Operating System Image Composition Services

The composer project is a set of HTTP services for composing operating system images. It builds on the pipeline execution engine of osbuild and defines its own class of images that it supports building.

Multiple APIs are available to access a composer service. This includes support for the lorax-composer API, and as such can serve as drop-in replacement for lorax-composer.

You can control a composer instance either directly via the provided APIs, or through higher-level user-interfaces from external projects.
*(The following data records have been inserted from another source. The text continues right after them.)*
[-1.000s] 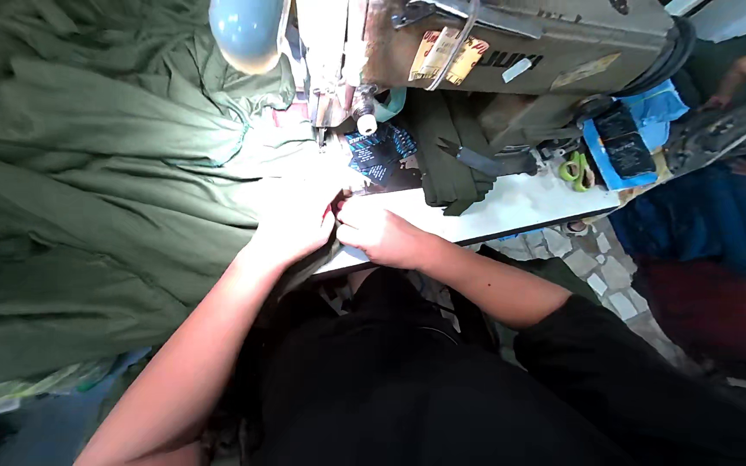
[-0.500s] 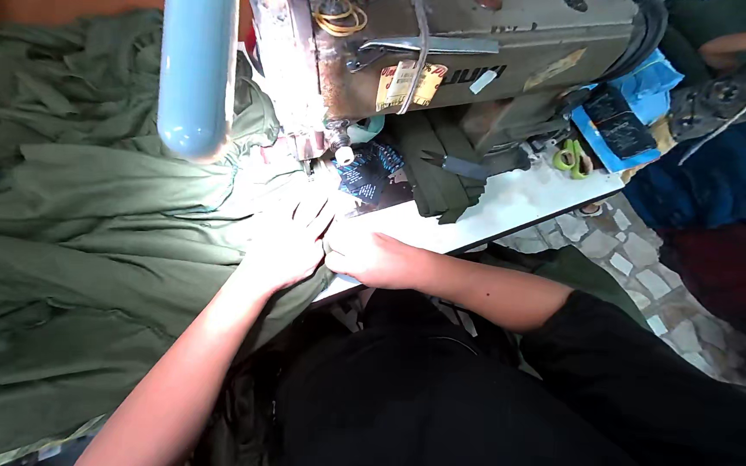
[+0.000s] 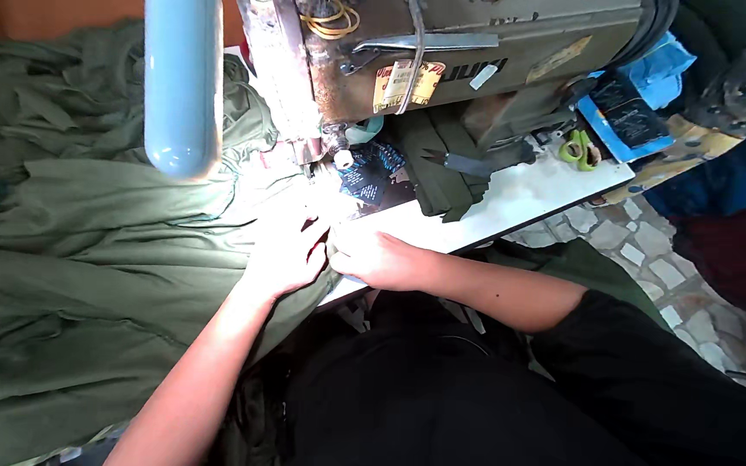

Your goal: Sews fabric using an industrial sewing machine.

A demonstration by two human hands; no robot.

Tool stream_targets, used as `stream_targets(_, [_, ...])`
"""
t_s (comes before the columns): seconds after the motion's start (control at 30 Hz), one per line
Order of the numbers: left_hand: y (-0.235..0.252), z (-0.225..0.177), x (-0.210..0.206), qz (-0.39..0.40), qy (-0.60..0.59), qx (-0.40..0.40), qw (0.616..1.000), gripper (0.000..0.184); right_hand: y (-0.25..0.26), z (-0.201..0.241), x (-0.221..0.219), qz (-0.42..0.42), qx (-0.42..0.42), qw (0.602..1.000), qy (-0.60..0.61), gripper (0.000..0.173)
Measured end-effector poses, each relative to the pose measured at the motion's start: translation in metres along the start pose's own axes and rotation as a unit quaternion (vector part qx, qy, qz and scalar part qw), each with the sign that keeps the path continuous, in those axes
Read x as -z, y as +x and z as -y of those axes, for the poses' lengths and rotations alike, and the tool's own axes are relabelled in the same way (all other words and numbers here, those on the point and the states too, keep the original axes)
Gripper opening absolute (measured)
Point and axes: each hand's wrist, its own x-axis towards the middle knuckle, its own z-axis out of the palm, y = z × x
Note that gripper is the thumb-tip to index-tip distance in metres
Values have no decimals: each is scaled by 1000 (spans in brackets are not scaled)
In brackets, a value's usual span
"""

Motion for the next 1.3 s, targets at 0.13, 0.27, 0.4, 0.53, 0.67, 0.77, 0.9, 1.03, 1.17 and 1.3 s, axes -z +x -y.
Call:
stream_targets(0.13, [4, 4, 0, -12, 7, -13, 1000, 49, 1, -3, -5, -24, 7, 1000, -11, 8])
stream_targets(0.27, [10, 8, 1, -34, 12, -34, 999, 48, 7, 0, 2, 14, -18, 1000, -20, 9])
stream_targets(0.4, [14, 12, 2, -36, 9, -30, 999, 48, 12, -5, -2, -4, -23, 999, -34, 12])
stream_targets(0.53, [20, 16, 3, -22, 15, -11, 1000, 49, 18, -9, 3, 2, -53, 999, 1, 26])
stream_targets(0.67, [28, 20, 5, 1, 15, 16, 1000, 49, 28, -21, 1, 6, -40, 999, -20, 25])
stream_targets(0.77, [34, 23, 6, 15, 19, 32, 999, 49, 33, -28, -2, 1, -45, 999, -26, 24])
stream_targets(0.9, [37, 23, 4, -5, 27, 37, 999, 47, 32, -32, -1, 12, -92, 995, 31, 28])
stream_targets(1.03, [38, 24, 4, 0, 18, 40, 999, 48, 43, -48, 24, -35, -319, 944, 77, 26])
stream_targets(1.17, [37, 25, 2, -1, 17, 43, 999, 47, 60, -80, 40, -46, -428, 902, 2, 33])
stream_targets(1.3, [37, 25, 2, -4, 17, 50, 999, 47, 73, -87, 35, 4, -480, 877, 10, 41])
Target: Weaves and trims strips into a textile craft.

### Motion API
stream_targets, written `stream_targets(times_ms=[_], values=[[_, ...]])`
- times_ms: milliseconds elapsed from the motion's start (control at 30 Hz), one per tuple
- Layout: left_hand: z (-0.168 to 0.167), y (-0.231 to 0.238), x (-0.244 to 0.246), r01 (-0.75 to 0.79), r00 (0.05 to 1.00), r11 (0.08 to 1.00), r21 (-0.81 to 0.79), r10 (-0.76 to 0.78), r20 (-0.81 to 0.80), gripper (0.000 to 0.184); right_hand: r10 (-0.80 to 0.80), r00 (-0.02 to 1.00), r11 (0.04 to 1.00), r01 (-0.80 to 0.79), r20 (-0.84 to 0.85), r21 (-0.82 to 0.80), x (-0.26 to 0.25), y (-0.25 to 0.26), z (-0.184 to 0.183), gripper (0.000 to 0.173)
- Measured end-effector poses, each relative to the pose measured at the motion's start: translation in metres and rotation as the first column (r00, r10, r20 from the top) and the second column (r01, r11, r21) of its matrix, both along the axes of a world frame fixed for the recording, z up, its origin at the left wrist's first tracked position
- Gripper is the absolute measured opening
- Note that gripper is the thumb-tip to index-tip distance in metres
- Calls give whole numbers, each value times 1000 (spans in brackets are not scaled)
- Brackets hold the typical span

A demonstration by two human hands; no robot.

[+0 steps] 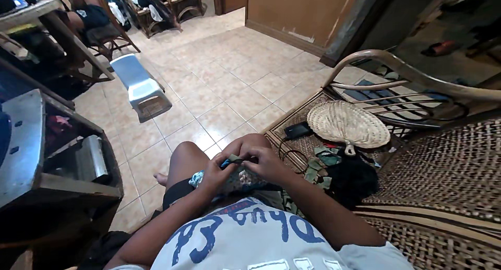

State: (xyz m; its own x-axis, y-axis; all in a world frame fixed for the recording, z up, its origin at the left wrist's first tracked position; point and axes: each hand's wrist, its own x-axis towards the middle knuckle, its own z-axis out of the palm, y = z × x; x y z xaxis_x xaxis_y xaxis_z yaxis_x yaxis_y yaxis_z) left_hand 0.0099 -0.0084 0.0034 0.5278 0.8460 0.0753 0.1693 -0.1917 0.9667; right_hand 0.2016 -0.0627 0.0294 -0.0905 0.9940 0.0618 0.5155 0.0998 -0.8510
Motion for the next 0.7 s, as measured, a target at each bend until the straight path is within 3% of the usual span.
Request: stream_targets(times_ms=[133,300,433,533,600,700], values=[[-1,-3,0,1,1000,991,132,2,-23,17,-101,992,986,110,-77,122,-9,-2,-11,11],[8,-2,0,33,983,987,159,-3,-183,21,-162,941,983,180,-297,36,-14,-1,-15,20],[16,2,-1,118,963,993,19,-109,-248,22,-138,868,990,123,-478,-64,-9,1,-17,20],[11,7,-6,128,982,966,-226,-155,-105,19,-95,828,995,78,-553,-55,-5,2,-20,19],[7,8,-7,137,990,924,-357,-141,16,17,-71,864,997,76,-498,-10,-4,1,-20,20],[7,7,-8,153,987,856,-493,-111,114,19,-118,966,971,161,-229,178,-6,-3,-24,29]])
This, for instance, includes a Cockpit Module or using the composer-cli command-line tool.

Project

Principles

  1. OSBuild Composer shall only allow users to do what generally makes sense.
  2. Blueprints are the policy layer where we decide what to expose to end users.
  3. If a blueprint can be built, it should also boot.
  4. It should be obvious why a blueprint doesn’t build.
  5. The cloud API is never broken.
  6. In the hosted service, OSBuild Composer is an orchestrator of image builds.
  7. On-premises, it should be as easy as possible to run the service and build an image.
  8. OSBuild Composer needs to run on the oldest supported target distribution.

Contributing

Please refer to the developer guide to learn about our workflow, code style and more.

About

Composer is a middleman between the workhorses from osbuild and the user-interfaces like cockpit-composer, composer-cli, or others. It defines a set of high-level image compositions that it supports building. Builds of these compositions can be requested via the different APIs of Composer, which will then translate the requests into pipeline-descriptions for osbuild. The pipeline output is then either provided back to the user, or uploaded to a user specified target.

The following image visualizes the overall architecture of the OSBuild infrastructure and the place that Composer takes:

overview

Consult the osbuild-composer(7) man-page for an introduction into composer, information on running your own composer instance, as well as details on the provided infrastructure and services.

Requirements

The requirements for this project are:

  • osbuild >= 26
  • systemd >= 244

At build-time, the following software is required:

  • go >= 1.20
  • python-docutils >= 0.13
  • krb5-devel for fedora/rhel or libkrb5-dev for debian/ubuntu`
  • btrfs-progs-devel for fedora/rhel or libbtrfs-dev for debian/ubuntu
  • device-mapper-devel for fedora/rhel or libdevmapper-dev for debian/ubuntu
  • gpgme-devel for fedora/rhel or libgpgme-dev for debian/ubuntu
  • rpmdevtools (only for make push-check)
  • rpmlint (only for make push-check)

Build

The standard go package system is used. Consult upstream documentation for detailed help. In most situations the following commands are sufficient to build and install from source:

make build

The man-pages require python-docutils and can be built via:

make man

Run Tests

To run our tests locally just call

make unit-tests

Before pushing something for a pull request you should run this check to avoid problems with required github actions

make push-check

Repository:

Pull request gating

Each pull request against osbuild-composer starts a series of automated tests. Tests run via GitHub Actions and Jenkins. Each push to the pull request will launch theses tests automatically.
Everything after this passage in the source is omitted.